4

I followed the discussion on One-byte-off pointer still valid in C?.

The gist of that discussion, as far as I could gather, was that if you have:

char *p = malloc(4);

Then it is OK to get pointers up to p+4 by using pointer arithmetic. If you get a pointer by using p+5, then the behavior is undefined.

I can see why dereferencing p+5 could cause undefined behavior. But undefined behavior using just pointer arithmetic?

Why would the arithmetic operators + and - not be valid operations? I don’t see any harm by adding or subtracting a number from a pointer. After all, a pointer is a represented by a number that captures the address of an object.

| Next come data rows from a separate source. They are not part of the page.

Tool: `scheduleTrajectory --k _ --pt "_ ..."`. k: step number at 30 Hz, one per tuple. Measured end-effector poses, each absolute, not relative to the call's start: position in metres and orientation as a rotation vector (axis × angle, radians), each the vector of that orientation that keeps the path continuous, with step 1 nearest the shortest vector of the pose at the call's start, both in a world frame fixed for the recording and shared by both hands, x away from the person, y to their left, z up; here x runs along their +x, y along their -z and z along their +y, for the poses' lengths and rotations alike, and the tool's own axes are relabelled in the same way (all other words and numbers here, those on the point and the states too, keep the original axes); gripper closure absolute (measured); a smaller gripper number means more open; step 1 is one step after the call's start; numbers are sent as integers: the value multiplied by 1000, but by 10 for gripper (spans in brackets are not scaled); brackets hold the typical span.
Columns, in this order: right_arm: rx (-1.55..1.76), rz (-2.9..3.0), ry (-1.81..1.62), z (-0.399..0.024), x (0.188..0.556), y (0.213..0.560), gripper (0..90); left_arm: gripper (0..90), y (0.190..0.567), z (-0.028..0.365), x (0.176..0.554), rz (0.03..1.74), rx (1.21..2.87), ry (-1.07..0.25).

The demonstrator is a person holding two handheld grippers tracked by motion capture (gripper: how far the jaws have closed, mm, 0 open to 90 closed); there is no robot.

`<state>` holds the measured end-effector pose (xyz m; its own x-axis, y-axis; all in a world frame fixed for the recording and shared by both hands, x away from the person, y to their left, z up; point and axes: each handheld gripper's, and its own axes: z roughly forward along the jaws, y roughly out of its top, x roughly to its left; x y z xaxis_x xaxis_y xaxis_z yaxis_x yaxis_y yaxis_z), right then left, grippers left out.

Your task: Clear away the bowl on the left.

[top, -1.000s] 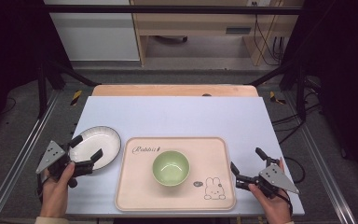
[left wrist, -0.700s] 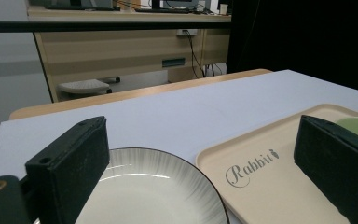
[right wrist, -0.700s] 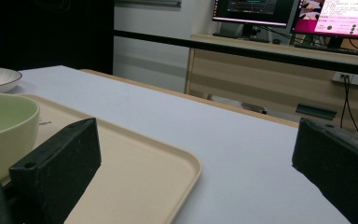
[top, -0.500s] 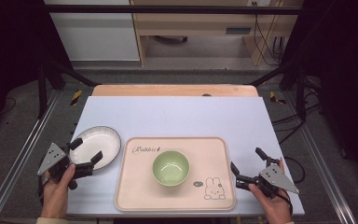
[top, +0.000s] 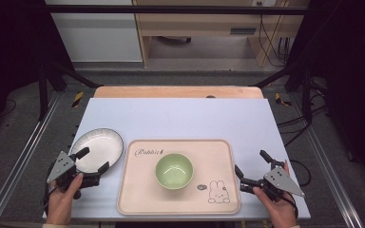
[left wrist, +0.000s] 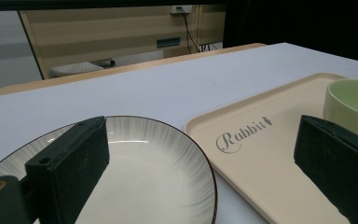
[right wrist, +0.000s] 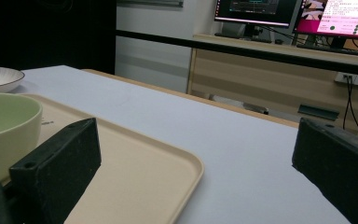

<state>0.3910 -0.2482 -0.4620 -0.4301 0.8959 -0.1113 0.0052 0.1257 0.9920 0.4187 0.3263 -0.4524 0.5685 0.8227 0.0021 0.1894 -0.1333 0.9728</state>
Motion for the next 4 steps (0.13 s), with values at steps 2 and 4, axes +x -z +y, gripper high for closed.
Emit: scheduleTrajectory --k 2,4 --pt "896 1609 -1414 -248 391 462 12 33 453 326 419 863 1646 -682" --pt "896 1611 -1414 -248 391 462 12 33 453 325 420 868 1641 -677"
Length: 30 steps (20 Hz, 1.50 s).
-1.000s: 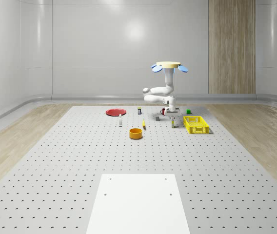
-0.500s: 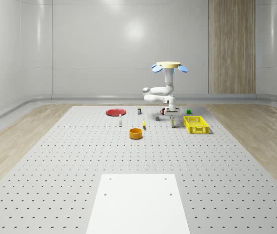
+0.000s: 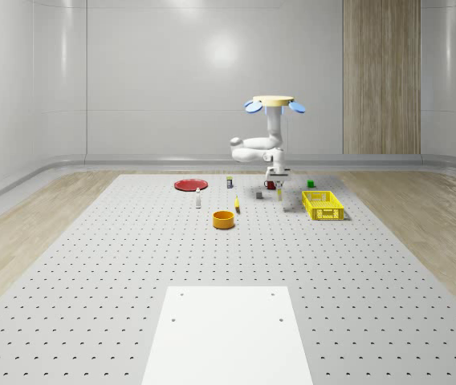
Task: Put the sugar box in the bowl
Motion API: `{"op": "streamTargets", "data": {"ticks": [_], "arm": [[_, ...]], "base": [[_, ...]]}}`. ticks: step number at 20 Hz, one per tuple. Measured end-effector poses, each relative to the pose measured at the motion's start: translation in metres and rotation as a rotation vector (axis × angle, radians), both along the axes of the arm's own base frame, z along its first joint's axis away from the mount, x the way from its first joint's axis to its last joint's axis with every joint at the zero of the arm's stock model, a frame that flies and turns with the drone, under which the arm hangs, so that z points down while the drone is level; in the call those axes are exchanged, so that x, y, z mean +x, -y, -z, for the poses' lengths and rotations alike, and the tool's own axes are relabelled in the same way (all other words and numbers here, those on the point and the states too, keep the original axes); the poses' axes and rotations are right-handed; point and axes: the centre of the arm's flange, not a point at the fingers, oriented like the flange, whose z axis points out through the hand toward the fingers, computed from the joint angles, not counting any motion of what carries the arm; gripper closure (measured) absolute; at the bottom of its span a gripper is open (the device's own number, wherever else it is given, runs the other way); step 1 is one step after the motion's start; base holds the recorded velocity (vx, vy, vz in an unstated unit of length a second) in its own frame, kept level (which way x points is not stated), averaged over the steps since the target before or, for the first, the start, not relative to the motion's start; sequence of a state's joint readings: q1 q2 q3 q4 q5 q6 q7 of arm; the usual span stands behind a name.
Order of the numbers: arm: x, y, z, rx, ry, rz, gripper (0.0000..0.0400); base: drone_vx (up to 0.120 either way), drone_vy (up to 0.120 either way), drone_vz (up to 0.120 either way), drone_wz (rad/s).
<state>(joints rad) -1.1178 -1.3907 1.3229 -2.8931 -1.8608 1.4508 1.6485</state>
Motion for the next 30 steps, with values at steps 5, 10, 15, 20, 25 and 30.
{"op": "streamTargets", "data": {"ticks": [5,10,15,20,25,30], "arm": [[0.0,0.0001,0.0021,0.0,0.0,-0.002,0.0232],[0.0,0.0001,0.0028,0.0,0.0,-0.003,0.0232],[0.0,0.0001,0.003,0.0,0.0,-0.003,0.0232],[0.0,0.0002,0.0031,0.0,0.0,-0.004,0.0232],[0.0,0.0002,0.0031,0.0,0.0,-0.004,0.0232],[0.0,0.0001,0.0031,0.0,0.0,-0.004,0.0232]], "base": [[0.12,-0.12,0.12,0.0],[0.12,-0.12,0.072,0.0],[0.12,-0.12,0.0,0.0],[0.12,-0.12,0.0,0.0],[0.12,-0.12,0.0,0.0],[0.12,-0.12,0.0,0.0]]}}
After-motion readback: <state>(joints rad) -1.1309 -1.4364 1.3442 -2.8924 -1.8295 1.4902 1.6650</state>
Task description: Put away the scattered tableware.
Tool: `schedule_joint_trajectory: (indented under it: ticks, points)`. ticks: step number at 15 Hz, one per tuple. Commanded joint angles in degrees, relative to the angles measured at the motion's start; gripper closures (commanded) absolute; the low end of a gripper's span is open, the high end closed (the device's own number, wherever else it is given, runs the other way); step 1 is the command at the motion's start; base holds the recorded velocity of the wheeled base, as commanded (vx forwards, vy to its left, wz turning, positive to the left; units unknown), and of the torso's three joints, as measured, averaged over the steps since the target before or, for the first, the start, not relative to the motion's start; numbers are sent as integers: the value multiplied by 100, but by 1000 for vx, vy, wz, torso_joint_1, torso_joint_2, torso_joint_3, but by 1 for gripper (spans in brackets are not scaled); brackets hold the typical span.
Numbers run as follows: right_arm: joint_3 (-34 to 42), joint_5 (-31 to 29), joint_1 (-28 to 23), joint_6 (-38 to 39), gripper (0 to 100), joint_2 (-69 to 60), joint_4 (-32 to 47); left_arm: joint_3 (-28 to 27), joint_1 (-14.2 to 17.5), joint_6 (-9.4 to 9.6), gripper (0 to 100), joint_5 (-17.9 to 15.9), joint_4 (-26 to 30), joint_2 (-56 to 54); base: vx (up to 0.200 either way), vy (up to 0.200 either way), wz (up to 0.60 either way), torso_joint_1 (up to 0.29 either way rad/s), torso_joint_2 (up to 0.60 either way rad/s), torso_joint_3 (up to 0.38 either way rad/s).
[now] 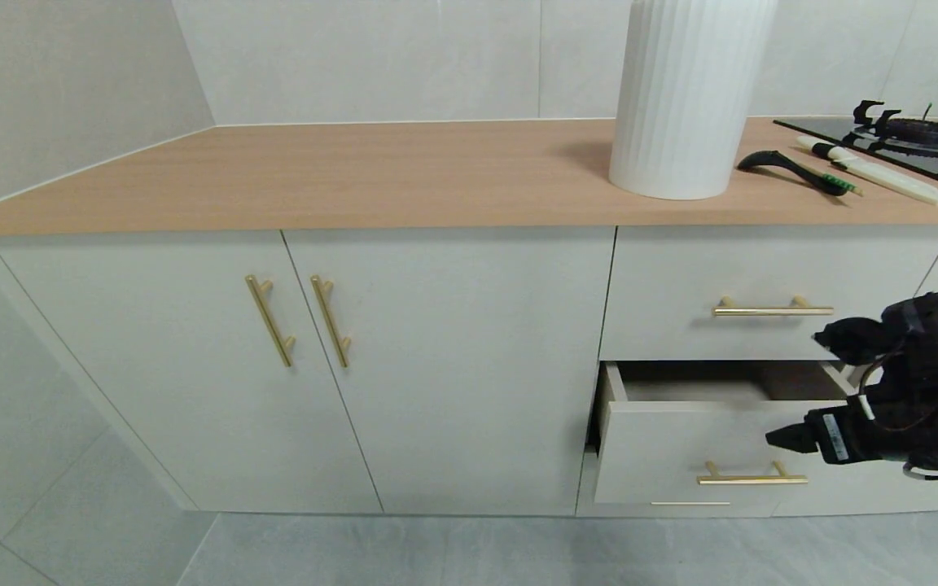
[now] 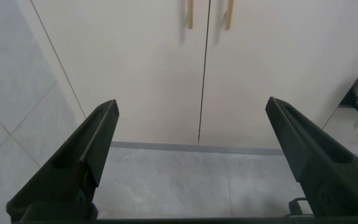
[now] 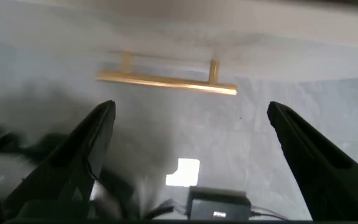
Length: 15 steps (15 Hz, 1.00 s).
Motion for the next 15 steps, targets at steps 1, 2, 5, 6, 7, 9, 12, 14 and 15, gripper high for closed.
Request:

Of course, I was not in the standardization committee :) I am not privy to the discussions they had before codifying the standard. I am just curious. Any insight will be useful.

Community
  • 1
  • 1
R Sahu
  • 204,454
  • 14
  • 159
  • 270
  • 2
    Dereferencing `p+4` in your example could also cause undefined behavior. – barak manos Mar 17 '14 at 21:09
  • Some of this stuff has its roots in niche or superseded architectures. There's probably a veteran that can tell you stories about architecture X where simple pointer arithmetic would translate to a certain CPU instruction that... – Jon Mar 17 '14 at 21:10
  • 3
    If this is correct (and I'm not sure it is), my guess would be that they were trying to allow for architectures and environments which might want to detect the pointer-math error at the point where it occurred rather than at the point where it was used. Again, undefined, which means there's no promise that it will fail ... just no promised that it will succeed. – keshlam Mar 17 '14 at 21:10
  • Actually, for C++, doesn't the whole STL iterator being inclusive of the begin, but exclusive of the end mean that end iterators are always off the end of the allocated memory (for array, and probably vector)? – pat Mar 17 '14 at 21:20
  • Well, actually you're only certain of what's going on on p, p+1, p+2 and p+3 (as you're allocating 4 spaces in memory). I believe malloc defines a pointer to the next memory address it will use, so p+4 might be defined (if I'm correct), but you can't know what's there, and it's dangerous to play with it (as you're program might have used it after the your malloc call) – Inox Mar 17 '14 at 21:22
  • 1
    @user3277173 You can still compare against p+4. – this Mar 17 '14 at 21:23
  • @self, which implies that you can safely calculate `p+4` in order to compare against it. – pat Mar 17 '14 at 21:25
  • @pat: correct. You can safely calculate p+4 but not p+5. A consequence is that an object cannot include the memory address corresponding to (intptr_t)(-1), even if that address actually exists on the hardware architecture. – rici Mar 17 '14 at 21:26
  • @self, yes, you can. But for most purposes you don't want to compare it to anything as you can't know beforehand what's in there. – Inox Mar 17 '14 at 21:26
  • well the modern OS's aren't the whole story for the C language... in old Mac Classic days UB meant very often writing to memory that you didn't own and the machine going kablewey ... – Grady Player Mar 17 '14 at 21:27
  • 2
    @pat, the standard guarantees that computing `p+4` is a valid operation. Dereferencing `p+4` is obviously not. Performing arithmetic operations in the range `p`:`p+4` is also guaranteed to succeed. – R Sahu Mar 17 '14 at 21:27
  • 3
    @user3277173: you commonly compare against the one-past-the-end pointer in order to terminate loops. (eg. `iter != foo.end()`). The legality of one-past-the-end pointers is specifically to allow this idiom. – rici Mar 17 '14 at 21:30

4 Answers4

4

The simplest answer is that it is conceivable that a machine traps integer overflow. If that were the case, then any pointer arithmetic which wasn't confined to a single storage region might cause overflow, which would cause a trap, disrupting execution of the program. C shouldn't be obliged to check for possible overflow before attempting pointer arithmetic, so the standard allows a C implementation on such a machine to just allow the trap to happen, even if chaos ensues.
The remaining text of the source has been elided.